ABSTRACT

At no time since its “breakthrough” in Edmund Husserl’s Logical Investigations (1900–01) has phenomenology been absent from the world’s philosophical stage, but today there are remarkable signs of the continuing vitality of this philosophical approach. 1 It thus seems appropriate to ask just what it is that makes phenomenology a distinctive way of philosophizing. And with its centenary year recently behind us, it is also appropriate that this question be posed to the Logical Investigations, a work that Robert Sokolowski has described as “literally a new beginning” since what Husserl started here “cannot be considered as continuing a tradition that had taken shape before him.” 2 Just what was the breakthrough that occurred in the Investigations, and what claim does it have on us today?
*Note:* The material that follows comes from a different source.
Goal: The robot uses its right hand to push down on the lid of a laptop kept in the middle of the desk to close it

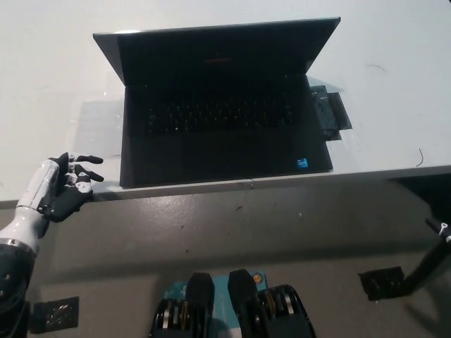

These questions matter not only because they are important for Husserl scholarship, but because they are much disputed now, and upon their answer depend our expectations of what phenomenological philosophy can accomplish and what, if anything, lies beyond its scope. For if there is renewed interest in phenomenology today, this has brought with it—or is it the consequence of?—a tendency to inflate the very concept of phenomenology. Today the borders between phenomenological philosophy, metaphysical speculation, and neo-Kantian construction show signs of collapsing. One reason for this is clear enough: the ascetic, anti-metaphysical “positivism” of Husserl’s early writings belongs to a cultural and philosophical milieu that is no longer our own, and if its residue cannot be excised from the phenomenological program, that program will be felt by some to be too restrictive. Yet Dominique Janicaud seems to speak well when he says that “[p]henomenology is not all philosophy. It has nothing to win … by an overestimation of its possibilities.” 3 Must a renewal of phenomenology involve its overestimation?